## DATA SEGMENT
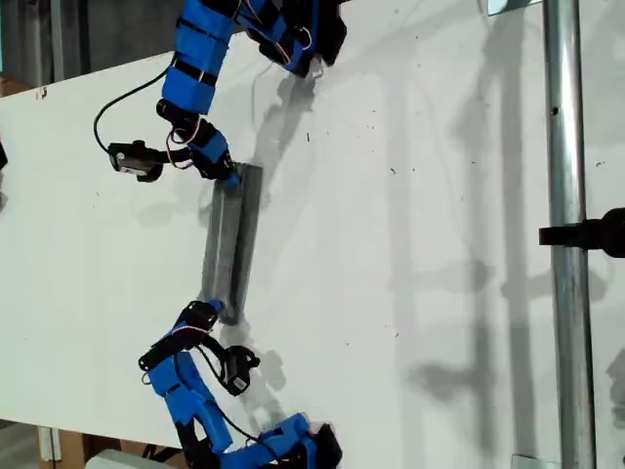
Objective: Grasp corners of a towel and fold twice.
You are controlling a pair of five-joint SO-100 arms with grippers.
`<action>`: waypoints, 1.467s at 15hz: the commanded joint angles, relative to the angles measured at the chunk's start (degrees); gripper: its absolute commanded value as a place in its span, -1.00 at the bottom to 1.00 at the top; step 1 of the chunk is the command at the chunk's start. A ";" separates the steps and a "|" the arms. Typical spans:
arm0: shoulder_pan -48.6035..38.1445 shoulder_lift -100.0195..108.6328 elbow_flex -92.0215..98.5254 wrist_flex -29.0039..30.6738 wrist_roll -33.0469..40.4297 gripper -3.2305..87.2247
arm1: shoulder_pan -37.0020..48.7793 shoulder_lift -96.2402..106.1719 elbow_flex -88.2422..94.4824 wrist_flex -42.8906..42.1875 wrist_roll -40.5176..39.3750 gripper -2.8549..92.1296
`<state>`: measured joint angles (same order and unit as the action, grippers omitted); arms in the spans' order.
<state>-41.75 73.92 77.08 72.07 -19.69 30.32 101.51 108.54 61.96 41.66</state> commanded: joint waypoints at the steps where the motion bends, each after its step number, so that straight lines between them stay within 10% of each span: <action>1: -2.64 -7.38 -6.68 2.11 -1.67 -0.98 | -1.85 -3.96 1.49 -4.57 2.37 -0.95; 3: -5.27 -19.25 -20.65 11.51 -5.45 -0.79 | -0.35 -12.39 0.26 -7.56 2.11 -0.87; 5: -6.33 -17.31 -22.24 18.63 -9.23 -0.27 | -1.05 -14.06 -3.08 -1.76 4.39 -0.27; 7: -4.13 -2.46 -18.19 22.94 -13.36 -0.22 | -1.41 -3.43 -2.81 6.15 6.77 -0.25; 14: 14.85 47.55 22.32 13.80 -24.52 -0.07 | 5.98 40.34 35.60 5.10 19.95 -0.17; 19: 32.70 61.87 35.51 11.60 -35.95 -0.04 | 5.45 16.00 33.66 -19.69 26.37 -0.10; 22: 35.86 64.07 38.94 11.60 -39.90 -0.03 | 6.94 -2.02 20.74 -19.60 26.19 -0.06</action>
<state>-6.86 136.14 116.10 84.02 -58.27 36.39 103.54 136.05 43.15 67.50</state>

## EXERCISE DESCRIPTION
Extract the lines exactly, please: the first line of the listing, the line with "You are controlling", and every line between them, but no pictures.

## SOLVED PROBLEM
Objective: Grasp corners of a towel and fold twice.
You are controlling a pair of five-joint SO-100 arms with grippers.

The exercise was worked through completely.